中文摘要：

目的 检测天津地区近年来大环内酯类抗生素对泌尿生殖道沙眼衣原体临床分离株的抗菌活性,筛查耐药株,从基因分子水平上探讨耐药机制.方法 将经McCoy细胞培养法检测出的42株沙眼衣原体临床株,传代培养至感染率达90%以上,收集标本进行3种常用大环内酯类抗生素的药敏试验,用RT-PCR、PCR方法分别扩增与大环内酯类耐药相关的23S核蛋白体RNA基因、核糖体蛋白L4基因,产物直接测序检测基因突变.结果 最小抑菌浓度（MIC）结果为红霉素0.5～2 mg/L,克拉霉素0.008～0.032mg/L,阿奇霉素0.125～0.5 mg/L.发现2株红霉素耐药株,MIC值为2 mg/L,2株耐药株的23SrRNA基因有C2452A、T2611C的突变（大肠杆菌序列编号）,红霉素耐药株及敏感株L4基因均发现脯氨酸113→亮氨酸、脯氨酸156→丙氨酸两个位点的突变.结论 沙眼衣原体对红霉素已产生一定的耐药性.C2452A、T2611C的突变导致红霉素低水平耐药,L4基因的点突变可能与红霉素耐药无关.

英文摘要：

Objective To test the in vitro susceptibility to macrolides of urogenital Chlamydia trachomatis （Ct） isolates, screen resistant Ct strains, and to explore resistance mechanism at the molecular level.
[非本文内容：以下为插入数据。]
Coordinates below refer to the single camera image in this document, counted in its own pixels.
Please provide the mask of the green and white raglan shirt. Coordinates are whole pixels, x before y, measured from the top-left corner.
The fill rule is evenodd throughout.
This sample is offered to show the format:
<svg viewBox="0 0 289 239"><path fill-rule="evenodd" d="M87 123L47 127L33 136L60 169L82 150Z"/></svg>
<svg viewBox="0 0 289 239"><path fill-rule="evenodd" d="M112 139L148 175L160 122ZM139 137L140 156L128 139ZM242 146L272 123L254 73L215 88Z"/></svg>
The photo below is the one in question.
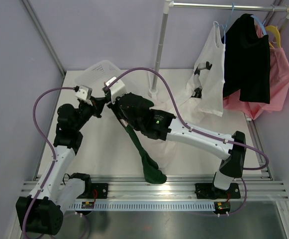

Methods A total of 42 Ct strains were isolated from cervical or urethral swab samples and propagated in McCoy cells until the infection rate reached more than 90%. Then, susceptibility test was performed to evaluate the activity of three macrolides. Reverse transcription PCR and PCR were used to amplify two macrolide-resistance related genes, i.e., 23S rRNA gene and L4 gene, respectively in 2 erythromycin-resistant Ct strains and 4 erythromycin-sensitive strains followed by direct sequencing. Results The minimal inhibitory concentration （MIC） varied from 0.5 to 2 mg/L for erythromycin, 0.008 to 0.032 mg/L for clarithromycin, 0.125 to 0.5 mg/Lfor azithromycin. Erythromycin resistance was found in 2 isolates with the MIC value being 2 mg/L. Two mutations, C2452A and T2611A/C （Escherichia coli numbering） in the 23S rRNA gene, were detected in the resistant strains only, while the other 2 mutations, Pro113Leu and Pro156 Ala in L4 gene, were observed in all the tested strains. Conclusions Erythromycin-resistant Ct strains have emerged in clinical settings. The low-level erythromycin resistance may be associated with C2452A and T261 1C mutations in the 23S rRNA gene, whereas the point mutations in L4 gene is unlikely related to erythromycin resistance.